__TO DO__:
Down to the last line, set down the material below exactly; skip the pictures.

-------- RECORDED INFORMATION --------

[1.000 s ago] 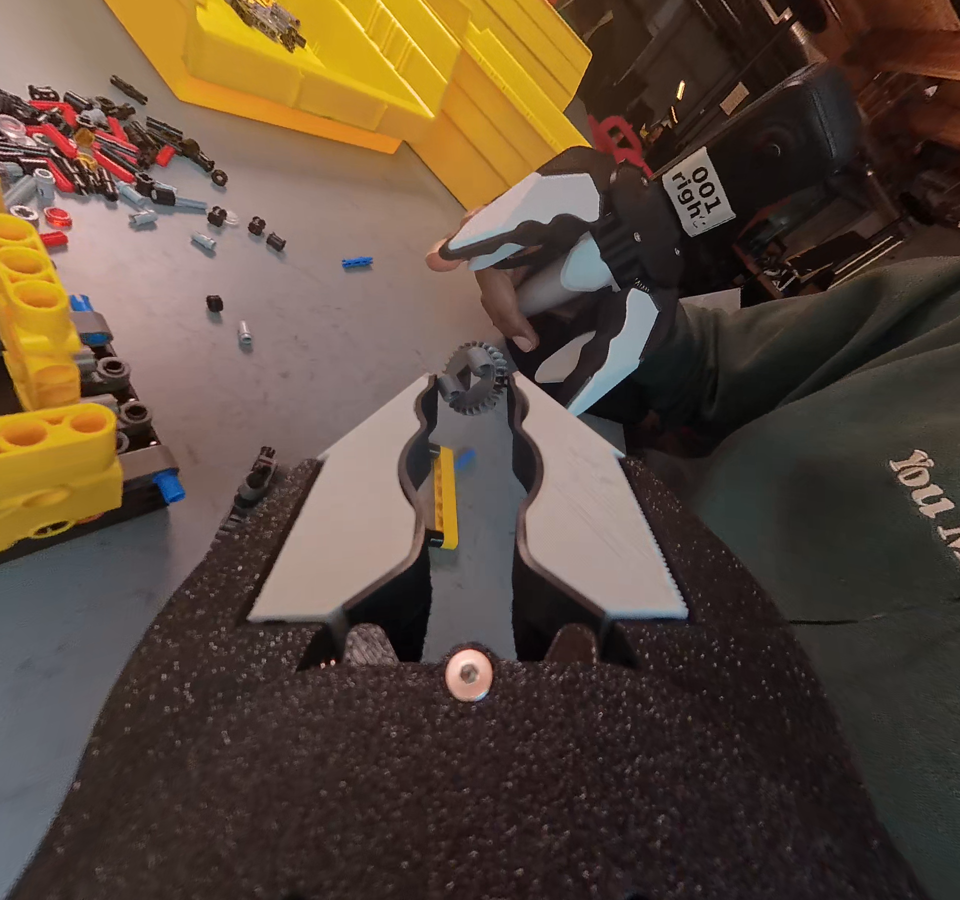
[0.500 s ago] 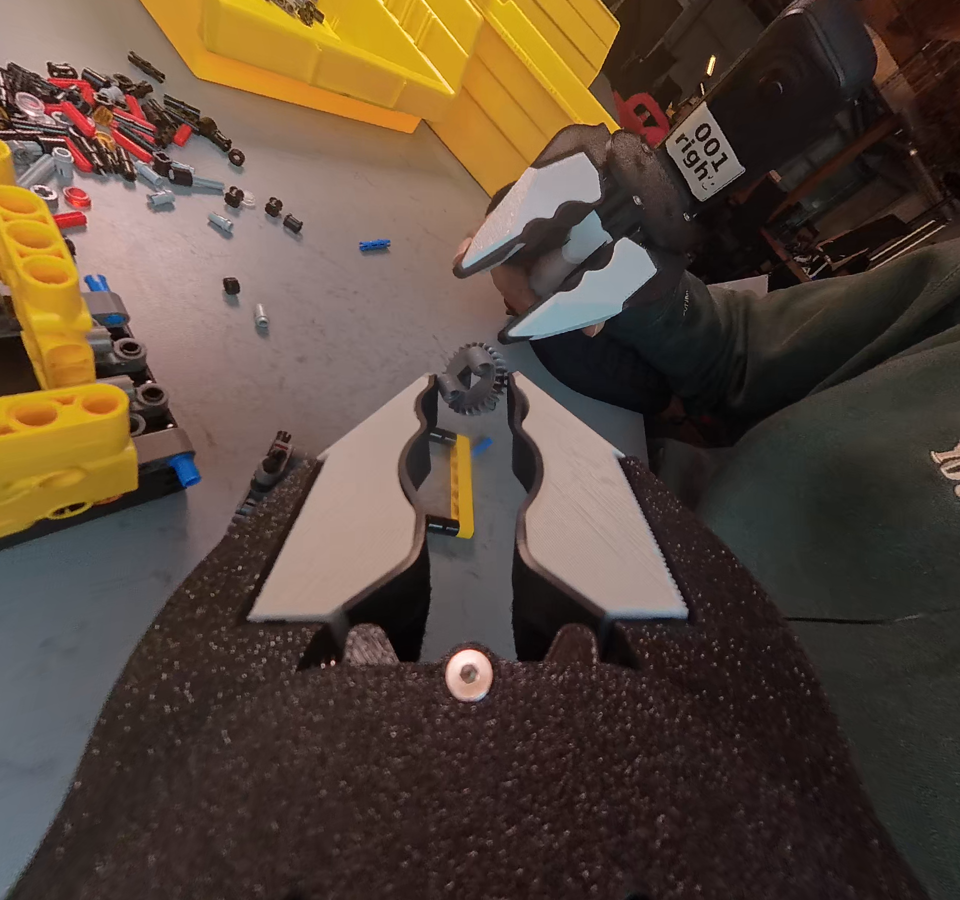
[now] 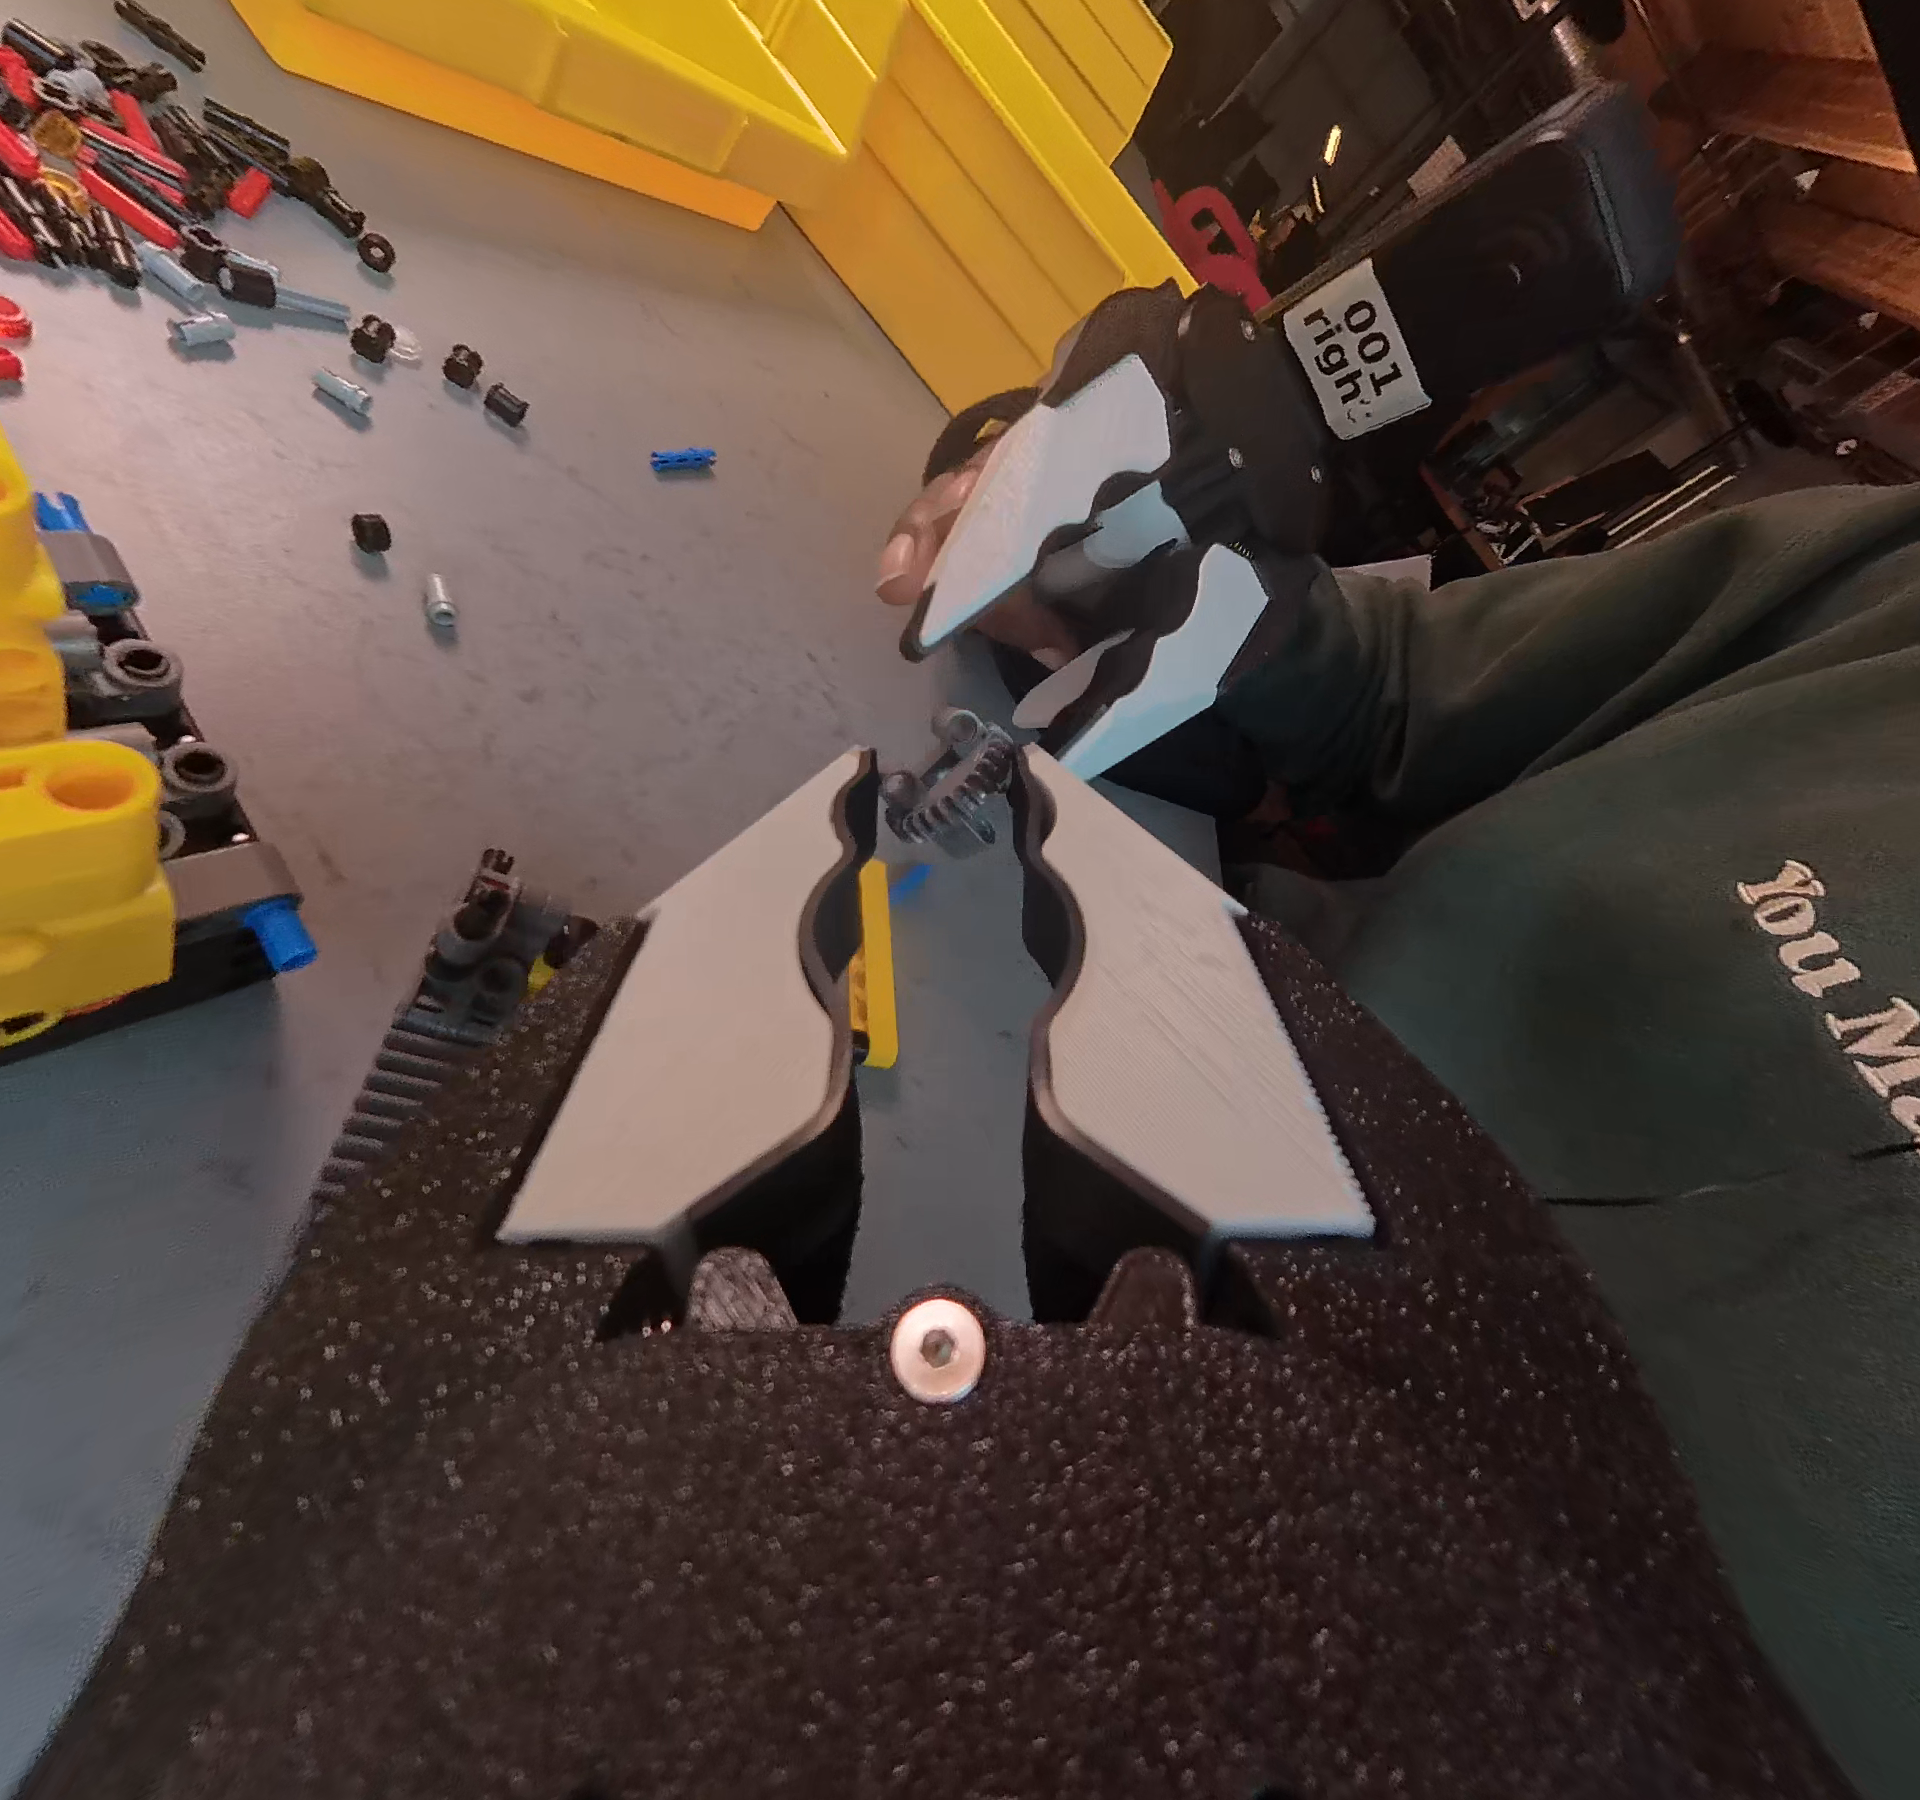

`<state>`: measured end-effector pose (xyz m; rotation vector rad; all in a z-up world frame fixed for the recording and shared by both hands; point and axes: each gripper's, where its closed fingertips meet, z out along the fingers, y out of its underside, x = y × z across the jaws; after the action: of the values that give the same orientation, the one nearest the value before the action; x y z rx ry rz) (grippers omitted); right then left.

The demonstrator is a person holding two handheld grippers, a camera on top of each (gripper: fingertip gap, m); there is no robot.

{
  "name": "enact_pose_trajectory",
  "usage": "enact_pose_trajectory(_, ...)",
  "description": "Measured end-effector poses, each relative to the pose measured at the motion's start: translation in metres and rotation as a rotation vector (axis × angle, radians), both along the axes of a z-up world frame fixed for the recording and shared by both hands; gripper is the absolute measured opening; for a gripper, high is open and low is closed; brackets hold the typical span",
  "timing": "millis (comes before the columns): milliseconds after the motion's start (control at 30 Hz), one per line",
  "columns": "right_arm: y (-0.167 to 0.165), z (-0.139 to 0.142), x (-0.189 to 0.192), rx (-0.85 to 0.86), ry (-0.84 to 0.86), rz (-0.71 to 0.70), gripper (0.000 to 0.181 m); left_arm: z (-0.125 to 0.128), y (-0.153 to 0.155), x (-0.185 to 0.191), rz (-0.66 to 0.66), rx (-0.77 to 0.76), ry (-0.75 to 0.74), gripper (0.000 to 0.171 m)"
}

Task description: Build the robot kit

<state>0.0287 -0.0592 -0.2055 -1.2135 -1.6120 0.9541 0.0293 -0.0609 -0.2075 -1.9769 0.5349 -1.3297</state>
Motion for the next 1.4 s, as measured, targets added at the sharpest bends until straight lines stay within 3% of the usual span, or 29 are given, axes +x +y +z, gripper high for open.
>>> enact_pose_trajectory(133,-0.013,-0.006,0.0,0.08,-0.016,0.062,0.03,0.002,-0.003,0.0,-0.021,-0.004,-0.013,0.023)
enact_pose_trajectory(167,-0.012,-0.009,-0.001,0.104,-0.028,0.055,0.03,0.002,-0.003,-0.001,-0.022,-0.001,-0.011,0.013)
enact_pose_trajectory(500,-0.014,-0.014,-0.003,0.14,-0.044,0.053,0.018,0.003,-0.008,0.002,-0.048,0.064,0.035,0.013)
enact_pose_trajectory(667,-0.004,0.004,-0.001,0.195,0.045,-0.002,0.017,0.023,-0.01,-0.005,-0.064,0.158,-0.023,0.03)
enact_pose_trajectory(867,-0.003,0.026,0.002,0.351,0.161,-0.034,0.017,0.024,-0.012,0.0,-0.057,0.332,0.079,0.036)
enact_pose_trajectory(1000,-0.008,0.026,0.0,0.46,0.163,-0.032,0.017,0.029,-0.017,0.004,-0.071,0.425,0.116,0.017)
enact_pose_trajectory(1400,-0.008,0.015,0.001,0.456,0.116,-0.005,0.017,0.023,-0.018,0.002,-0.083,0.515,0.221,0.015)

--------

__RESULT OF THE EXERCISE__:
[1.000 s ago] 
[0.500 s ago] 
[now] 

`<state>`: measured end-effector pose (xyz m; rotation vector rad; all in a z-up world frame fixed for the recording and shared by both hands; point and axes: each gripper's, where its closed fingertips meet, z out along the fingers, y out of its underside, x = y × z across the jaws; after the action: of the values that give the same orientation, the one nearest the value before the action; x y z rx ry rz) (grippers omitted); right then left.

The demonstrator is a person holding two handheld grippers, a camera on top of each (gripper: fingertip gap, m); there is no robot.

{
  "name": "enact_pose_trajectory",
  "usage": "enact_pose_trajectory(_, ...)",
  "description": "Measured end-effector poses, each relative to the pose measured at the motion's start: translation in metres and rotation as a rotation vector (axis × angle, radians), both along the axes of a z-up world frame fixed for the recording and shared by both hands; gripper is the absolute measured opening; for a gripper, high is open and low is closed; brackets hold the typical span",
  "timing": "millis (comes before the columns): milliseconds after the motion's start (control at 30 Hz), one per line",
  "columns": "right_arm: y (-0.167 to 0.165), z (-0.139 to 0.142), x (-0.189 to 0.192), rx (-0.85 to 0.86), ry (-0.84 to 0.86), rz (-0.71 to 0.70), gripper (0.000 to 0.181 m); left_arm: z (-0.125 to 0.128), y (-0.153 to 0.155), x (-0.185 to 0.191), rz (-0.66 to 0.66), rx (-0.77 to 0.76), ry (-0.75 to 0.74), gripper (0.000 to 0.171 m)"
}

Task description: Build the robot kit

<state>0.0287 -0.0592 -0.2055 -1.2135 -1.6120 0.9541 0.0293 -0.0609 -0.2075 -1.9769 0.5349 -1.3297</state>
Motion for the next 1.4 s, as measured, targets added at the sharpest bends until straight lines stay within 3% of the usual span, or 29 are given, axes +x +y +z, gripper high for open.
>>> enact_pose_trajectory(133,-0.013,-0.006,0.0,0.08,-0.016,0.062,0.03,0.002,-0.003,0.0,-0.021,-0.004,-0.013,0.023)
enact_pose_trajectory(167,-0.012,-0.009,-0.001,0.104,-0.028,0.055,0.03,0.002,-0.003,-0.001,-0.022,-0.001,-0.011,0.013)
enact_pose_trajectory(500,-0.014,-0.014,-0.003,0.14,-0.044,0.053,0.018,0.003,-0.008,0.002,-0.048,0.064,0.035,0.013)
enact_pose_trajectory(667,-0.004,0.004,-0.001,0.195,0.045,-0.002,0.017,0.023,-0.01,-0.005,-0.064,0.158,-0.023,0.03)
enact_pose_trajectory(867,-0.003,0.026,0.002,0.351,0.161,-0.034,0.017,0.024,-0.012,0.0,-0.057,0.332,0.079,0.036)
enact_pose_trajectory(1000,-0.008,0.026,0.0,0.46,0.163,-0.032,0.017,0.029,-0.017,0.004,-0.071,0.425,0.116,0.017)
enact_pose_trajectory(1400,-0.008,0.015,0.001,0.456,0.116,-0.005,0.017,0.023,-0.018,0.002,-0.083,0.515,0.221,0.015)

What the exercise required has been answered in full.